MPs can end the Iraq folly

Ok, here's how we sort things out; we impeach and jail that nasty warmongering Tony and make this nice fluffy one Prime Minister, then we give him a free-hand to reorganise the government!

by Tony Benn

At the moment when the prime minister has announced his decision to intensify the war in Iraq and when more British troops may well be sent there, the time has come for new policies to be adopted since we know, in great detail, all the key facts from very authoritative sources.

We know from Paul O'Neill, George Bush's first treasury secretary, that the new president took the decision to invade Iraq when he entered the White House - almost a year before the attack on the twin towers - and that no one in Washington orLondon really ever believed that Saddam Hussein was responsible for the atrocity.

The real reason for the invasion was to topple Saddam, seize the oil and establish permanent US bases to dominate the region. And we know that Tony Blair privately shared these objectives, and used the weapons issue to persuade parliament and public.

We also know, from the recent report of the Iraq Survey Group, that Baghdad did not possess weapons of mass destruction. Neither the president nor the prime minister has been concerned to discover that they misled their own people and the world on this question. And it has not led them to reassess their arguments for going to war.

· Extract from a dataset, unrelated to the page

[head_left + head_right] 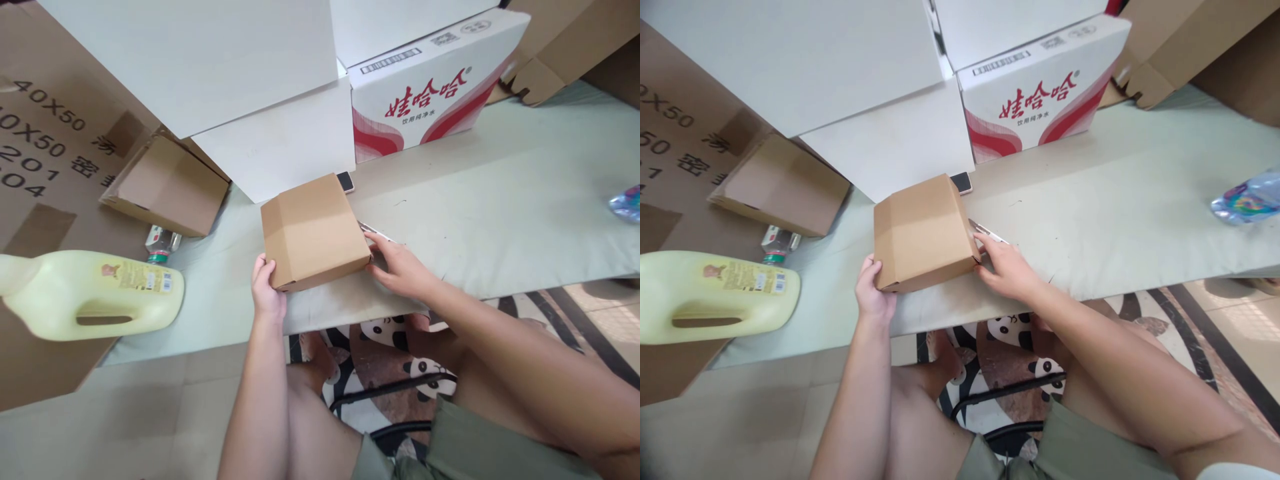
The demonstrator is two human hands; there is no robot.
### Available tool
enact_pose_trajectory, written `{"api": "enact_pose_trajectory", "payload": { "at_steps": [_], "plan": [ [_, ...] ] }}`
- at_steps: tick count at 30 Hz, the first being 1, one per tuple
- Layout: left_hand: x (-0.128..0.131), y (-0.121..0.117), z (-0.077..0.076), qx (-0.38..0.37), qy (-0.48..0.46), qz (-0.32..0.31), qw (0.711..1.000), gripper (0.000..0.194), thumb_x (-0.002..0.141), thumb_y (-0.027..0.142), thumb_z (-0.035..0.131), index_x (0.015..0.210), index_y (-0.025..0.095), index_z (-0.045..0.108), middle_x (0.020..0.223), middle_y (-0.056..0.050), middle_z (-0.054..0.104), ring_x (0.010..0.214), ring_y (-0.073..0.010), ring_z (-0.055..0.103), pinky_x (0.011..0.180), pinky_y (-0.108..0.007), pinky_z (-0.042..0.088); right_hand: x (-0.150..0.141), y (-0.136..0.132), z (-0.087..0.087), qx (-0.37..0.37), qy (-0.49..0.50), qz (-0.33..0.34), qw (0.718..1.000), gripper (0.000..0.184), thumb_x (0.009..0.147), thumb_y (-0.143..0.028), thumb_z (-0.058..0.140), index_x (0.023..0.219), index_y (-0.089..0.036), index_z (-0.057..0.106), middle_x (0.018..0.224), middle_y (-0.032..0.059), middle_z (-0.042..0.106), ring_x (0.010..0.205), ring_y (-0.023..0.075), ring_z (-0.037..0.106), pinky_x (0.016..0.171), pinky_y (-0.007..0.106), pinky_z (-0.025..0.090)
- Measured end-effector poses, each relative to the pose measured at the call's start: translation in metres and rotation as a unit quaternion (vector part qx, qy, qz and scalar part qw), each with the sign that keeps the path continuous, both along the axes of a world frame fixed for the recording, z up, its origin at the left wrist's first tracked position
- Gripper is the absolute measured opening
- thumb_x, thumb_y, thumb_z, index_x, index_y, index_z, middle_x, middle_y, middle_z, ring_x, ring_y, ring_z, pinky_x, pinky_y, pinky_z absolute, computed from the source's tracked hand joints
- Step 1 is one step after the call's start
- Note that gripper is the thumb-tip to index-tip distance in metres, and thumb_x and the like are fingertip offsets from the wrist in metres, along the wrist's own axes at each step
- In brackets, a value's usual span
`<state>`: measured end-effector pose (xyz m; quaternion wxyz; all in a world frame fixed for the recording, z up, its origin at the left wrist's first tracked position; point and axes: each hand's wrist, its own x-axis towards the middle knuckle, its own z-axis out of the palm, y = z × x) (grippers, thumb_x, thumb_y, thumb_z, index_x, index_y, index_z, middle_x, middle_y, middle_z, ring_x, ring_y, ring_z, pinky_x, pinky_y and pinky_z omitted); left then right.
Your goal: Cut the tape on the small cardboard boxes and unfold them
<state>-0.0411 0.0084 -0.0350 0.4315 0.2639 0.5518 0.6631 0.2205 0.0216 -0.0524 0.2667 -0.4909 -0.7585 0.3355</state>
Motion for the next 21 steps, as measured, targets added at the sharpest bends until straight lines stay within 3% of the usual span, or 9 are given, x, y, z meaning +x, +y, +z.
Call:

No serious thought was given by Washington or London as to the likely consequences of the war and what policies should be pursued after the war was won. The warnings they received that an occupation might lead to chaos were dismissed out of hand.

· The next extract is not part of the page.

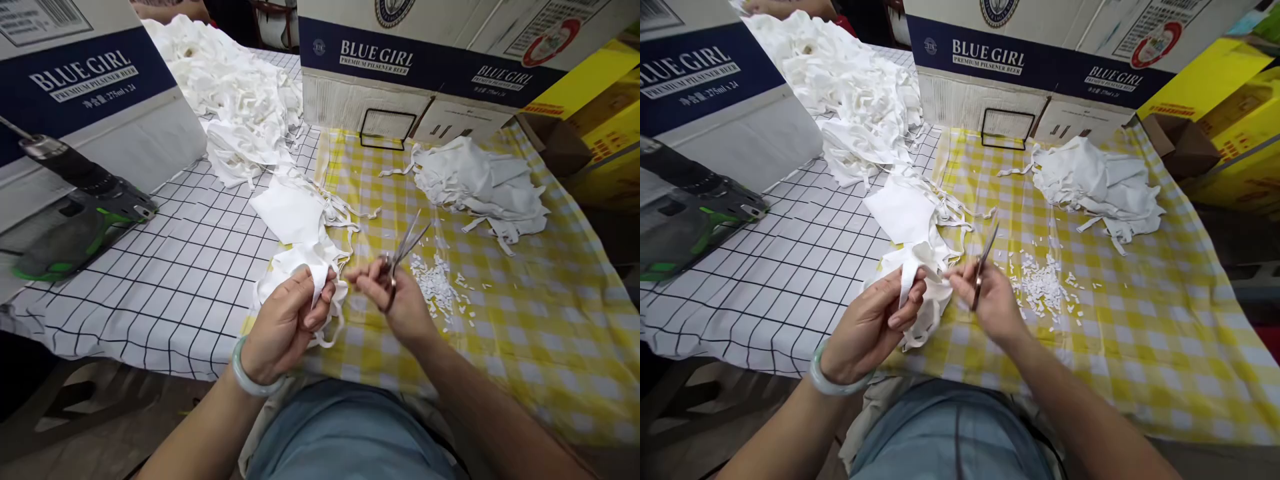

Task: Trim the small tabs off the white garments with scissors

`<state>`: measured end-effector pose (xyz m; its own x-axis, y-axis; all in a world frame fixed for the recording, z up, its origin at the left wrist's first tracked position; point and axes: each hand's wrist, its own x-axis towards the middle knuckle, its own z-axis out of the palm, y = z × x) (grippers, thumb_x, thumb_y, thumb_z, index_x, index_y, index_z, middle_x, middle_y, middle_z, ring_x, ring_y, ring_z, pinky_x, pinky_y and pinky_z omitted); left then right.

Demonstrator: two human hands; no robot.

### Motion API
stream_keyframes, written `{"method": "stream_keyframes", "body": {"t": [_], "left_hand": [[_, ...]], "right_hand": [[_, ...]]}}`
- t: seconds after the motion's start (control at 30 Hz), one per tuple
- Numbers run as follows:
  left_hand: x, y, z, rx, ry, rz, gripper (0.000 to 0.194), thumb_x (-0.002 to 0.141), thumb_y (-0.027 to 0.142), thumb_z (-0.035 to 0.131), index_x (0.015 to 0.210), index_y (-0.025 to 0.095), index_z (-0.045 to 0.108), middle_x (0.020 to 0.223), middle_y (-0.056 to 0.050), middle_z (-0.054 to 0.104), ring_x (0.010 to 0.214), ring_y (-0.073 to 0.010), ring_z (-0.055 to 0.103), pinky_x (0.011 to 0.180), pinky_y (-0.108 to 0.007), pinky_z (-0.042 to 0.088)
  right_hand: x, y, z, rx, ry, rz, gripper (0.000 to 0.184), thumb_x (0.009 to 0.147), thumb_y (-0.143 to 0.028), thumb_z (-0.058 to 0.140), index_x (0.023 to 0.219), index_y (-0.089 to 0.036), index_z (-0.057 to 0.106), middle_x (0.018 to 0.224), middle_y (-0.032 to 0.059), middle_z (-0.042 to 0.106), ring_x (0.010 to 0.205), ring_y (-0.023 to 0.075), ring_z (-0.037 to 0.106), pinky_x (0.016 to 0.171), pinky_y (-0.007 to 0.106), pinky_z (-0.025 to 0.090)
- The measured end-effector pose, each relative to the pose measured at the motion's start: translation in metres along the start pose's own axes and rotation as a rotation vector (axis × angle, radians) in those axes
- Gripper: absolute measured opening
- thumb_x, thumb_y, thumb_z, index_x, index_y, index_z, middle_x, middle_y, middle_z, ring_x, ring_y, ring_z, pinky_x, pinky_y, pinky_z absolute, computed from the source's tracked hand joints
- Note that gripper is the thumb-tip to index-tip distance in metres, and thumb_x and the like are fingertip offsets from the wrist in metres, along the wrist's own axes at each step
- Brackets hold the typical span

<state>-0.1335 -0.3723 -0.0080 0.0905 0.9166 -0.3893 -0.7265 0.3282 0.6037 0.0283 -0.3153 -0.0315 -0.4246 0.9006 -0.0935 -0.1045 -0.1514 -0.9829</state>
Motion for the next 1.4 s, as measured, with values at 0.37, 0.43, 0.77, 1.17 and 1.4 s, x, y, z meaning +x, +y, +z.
{"method": "stream_keyframes", "body": {"t": [0.37,0.43,0.77,1.17,1.4], "left_hand": [[-0.026,0.002,-0.03,0.287,-0.017,-0.274,0.033,0.083,0.041,0.07,0.097,0.011,0.074,0.067,0.001,0.044,0.054,-0.0051,0.034,0.047,-0.019,0.021],[-0.027,-0.001,-0.036,0.21,0.003,-0.266,0.03,0.083,0.039,0.07,0.091,0.01,0.073,0.063,0.002,0.042,0.053,-0.0054,0.032,0.046,-0.017,0.022],[-0.016,-0.012,-0.032,0.105,0.03,-0.183,0.015,0.077,0.025,0.079,0.083,0.014,0.071,0.08,-0.003,0.059,0.065,-0.0067,0.048,0.06,-0.015,0.043],[0.014,-0.037,0.01,0.269,-0.018,0.235,0.019,0.089,0.034,0.063,0.083,0.018,0.069,0.083,-0.003,0.057,0.071,-0.0119,0.053,0.073,-0.025,0.047],[0.027,-0.069,0.017,0.485,-0.019,0.29,0.02,0.093,0.031,0.058,0.078,0.017,0.062,0.104,-0.003,0.052,0.069,-0.0085,0.045,0.061,-0.023,0.038]], "right_hand": [[0.098,-0.016,0.01,-0.477,-0.948,-0.076,0.022,0.068,-0.009,0.058,0.087,-0.018,0.065,0.087,-0.001,0.063,0.083,0.0135,0.057,0.076,0.024,0.047],[0.093,-0.015,0.009,-0.393,-0.672,-0.193,0.015,0.071,-0.012,0.059,0.084,-0.019,0.062,0.085,-0.0003,0.061,0.083,0.0141,0.057,0.079,0.026,0.047],[0.015,0.004,-0.024,-0.493,-0.171,-0.286,0.024,0.075,-0.014,0.065,0.098,-0.023,0.061,0.105,0.0064,0.065,0.103,0.0215,0.06,0.096,0.038,0.046],[-0.028,0.034,-0.003,-0.075,0.016,0.096,0.03,0.077,-0.046,0.073,0.082,-0.022,0.055,0.081,0.0012,0.061,0.076,0.0165,0.06,0.074,0.031,0.051],[-0.056,0.001,-0.057,-0.755,0.026,-0.008,0.032,0.073,-0.045,0.076,0.072,-0.02,0.056,0.073,0.0011,0.058,0.07,0.0164,0.052,0.069,0.03,0.041]]}}
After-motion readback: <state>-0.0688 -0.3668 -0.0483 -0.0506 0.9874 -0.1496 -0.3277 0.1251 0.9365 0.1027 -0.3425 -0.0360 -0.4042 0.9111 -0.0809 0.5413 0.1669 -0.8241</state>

Many Iraqis held in detention have been tortured and abused by the forces of those who argued that they were there to stop those very practices, introduce democracy and safeguard human rights. And no attempt has been made to count the number of Iraqis killed or injured, which reveals a complete failure of respect.

The supposed transfer of sovereignty to an Iraqi government has now been proved to be illusory, since Ayad Allawi has about as much sovereign control as Fidel Castro has over Guantánamo bay, where the US base remains against the will of the Cuban government.

Kofi Annan, as secretary general of the UN, has now told us that that war was illegal and contrary to the provisions of the charter - which only provides for military action in self-defence or when authorised by the security council - which must mean that those Iraqis now defending their own country are acting within the law.

Yet, at this very moment, we are hearing threats issued against Iran for its nuclear programme, not least from Israel, which has a huge nuclear arsenal and might even repay its debt to Bush by bombing the Iranian nuclear plants, as it did to an Iraqi installation in 1981.